• **EXERCISE DESCRIPTION**
What lines of the data include the string "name"? Copy them all.

• **DATASET ENTRIES**

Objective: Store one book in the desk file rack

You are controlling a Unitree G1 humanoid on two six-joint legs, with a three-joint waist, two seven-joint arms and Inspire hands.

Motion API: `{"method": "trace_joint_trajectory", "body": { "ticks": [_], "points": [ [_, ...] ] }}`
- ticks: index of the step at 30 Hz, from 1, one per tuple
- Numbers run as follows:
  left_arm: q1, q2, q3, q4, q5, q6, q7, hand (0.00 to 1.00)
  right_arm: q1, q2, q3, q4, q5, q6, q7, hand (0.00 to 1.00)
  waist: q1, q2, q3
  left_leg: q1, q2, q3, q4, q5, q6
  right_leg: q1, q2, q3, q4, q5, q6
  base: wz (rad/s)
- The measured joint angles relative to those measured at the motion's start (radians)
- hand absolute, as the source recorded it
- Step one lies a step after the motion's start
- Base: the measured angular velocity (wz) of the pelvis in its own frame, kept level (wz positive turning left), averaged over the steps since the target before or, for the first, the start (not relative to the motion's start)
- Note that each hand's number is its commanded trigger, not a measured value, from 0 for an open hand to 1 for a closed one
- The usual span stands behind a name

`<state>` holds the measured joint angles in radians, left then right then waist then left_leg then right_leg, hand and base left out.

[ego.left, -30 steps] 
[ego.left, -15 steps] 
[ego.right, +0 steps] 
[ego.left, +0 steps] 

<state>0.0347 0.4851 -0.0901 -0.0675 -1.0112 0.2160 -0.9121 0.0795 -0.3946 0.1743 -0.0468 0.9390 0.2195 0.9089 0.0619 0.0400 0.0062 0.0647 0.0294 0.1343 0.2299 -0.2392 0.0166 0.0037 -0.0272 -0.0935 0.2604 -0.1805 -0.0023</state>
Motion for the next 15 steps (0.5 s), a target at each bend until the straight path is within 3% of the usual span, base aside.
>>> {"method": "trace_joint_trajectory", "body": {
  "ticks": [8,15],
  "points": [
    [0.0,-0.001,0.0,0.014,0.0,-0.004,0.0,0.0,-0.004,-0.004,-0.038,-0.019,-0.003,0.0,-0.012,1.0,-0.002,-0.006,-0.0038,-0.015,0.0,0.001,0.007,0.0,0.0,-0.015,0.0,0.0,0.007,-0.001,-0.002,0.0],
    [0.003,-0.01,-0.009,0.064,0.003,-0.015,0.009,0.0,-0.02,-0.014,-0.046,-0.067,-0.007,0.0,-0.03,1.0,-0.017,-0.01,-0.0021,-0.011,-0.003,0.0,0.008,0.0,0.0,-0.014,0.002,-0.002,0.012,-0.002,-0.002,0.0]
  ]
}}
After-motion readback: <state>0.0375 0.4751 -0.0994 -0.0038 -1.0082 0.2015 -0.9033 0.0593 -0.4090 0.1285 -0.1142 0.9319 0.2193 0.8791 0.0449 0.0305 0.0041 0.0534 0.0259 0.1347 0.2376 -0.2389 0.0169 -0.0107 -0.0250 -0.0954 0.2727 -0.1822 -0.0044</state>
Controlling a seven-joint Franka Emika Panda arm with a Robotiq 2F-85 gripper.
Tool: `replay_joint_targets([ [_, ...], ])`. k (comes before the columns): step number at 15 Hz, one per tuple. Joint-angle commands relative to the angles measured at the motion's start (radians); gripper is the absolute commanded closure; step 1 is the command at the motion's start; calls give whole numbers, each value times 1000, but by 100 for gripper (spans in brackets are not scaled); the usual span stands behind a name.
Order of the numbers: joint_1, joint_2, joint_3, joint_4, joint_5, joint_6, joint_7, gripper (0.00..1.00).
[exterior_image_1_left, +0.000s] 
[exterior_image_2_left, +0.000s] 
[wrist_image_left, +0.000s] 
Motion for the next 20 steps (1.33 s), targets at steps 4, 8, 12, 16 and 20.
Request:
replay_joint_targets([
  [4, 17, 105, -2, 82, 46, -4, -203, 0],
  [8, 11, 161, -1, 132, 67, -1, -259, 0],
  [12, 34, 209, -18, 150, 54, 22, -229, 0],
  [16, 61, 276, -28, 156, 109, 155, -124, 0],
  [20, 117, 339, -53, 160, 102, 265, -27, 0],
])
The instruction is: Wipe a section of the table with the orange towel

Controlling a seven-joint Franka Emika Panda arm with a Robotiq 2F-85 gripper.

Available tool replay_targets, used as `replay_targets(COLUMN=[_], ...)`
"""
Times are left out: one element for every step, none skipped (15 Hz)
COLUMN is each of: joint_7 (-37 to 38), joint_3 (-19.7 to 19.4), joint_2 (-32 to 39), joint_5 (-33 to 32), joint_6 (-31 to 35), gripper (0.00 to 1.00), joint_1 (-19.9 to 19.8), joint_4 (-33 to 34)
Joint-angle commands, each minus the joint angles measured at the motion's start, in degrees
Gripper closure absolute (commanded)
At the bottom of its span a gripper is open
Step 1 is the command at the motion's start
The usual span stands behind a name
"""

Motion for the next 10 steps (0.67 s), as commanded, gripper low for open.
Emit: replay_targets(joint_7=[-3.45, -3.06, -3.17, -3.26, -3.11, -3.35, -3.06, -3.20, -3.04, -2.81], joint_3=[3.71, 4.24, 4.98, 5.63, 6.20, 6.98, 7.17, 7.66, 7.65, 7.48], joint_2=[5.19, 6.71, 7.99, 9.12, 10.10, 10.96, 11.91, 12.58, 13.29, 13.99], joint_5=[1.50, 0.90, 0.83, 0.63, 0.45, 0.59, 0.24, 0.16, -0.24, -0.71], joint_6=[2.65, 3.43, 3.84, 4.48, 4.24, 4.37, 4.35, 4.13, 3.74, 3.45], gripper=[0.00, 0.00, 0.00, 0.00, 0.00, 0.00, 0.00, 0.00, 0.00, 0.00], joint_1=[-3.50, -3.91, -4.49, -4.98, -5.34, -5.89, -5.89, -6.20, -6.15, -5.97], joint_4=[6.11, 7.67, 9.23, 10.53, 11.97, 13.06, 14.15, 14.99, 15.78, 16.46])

• **RESULT**
- The usual span stands behind a name
Tool: `replay_joint_targets([ [_, ...], ])`. k (comes before the columns): step number at 15 Hz, one per tuple. Joint-angle commands relative to the angles measured at the motion's start (radians); gripper is the absolute commanded closure; step 1 is the command at the motion's start; calls give whole numbers, each value times 1000, but by 100 for gripper (spans in brackets are not scaled); the usual span stands behind a name.
The usual span stands behind a name

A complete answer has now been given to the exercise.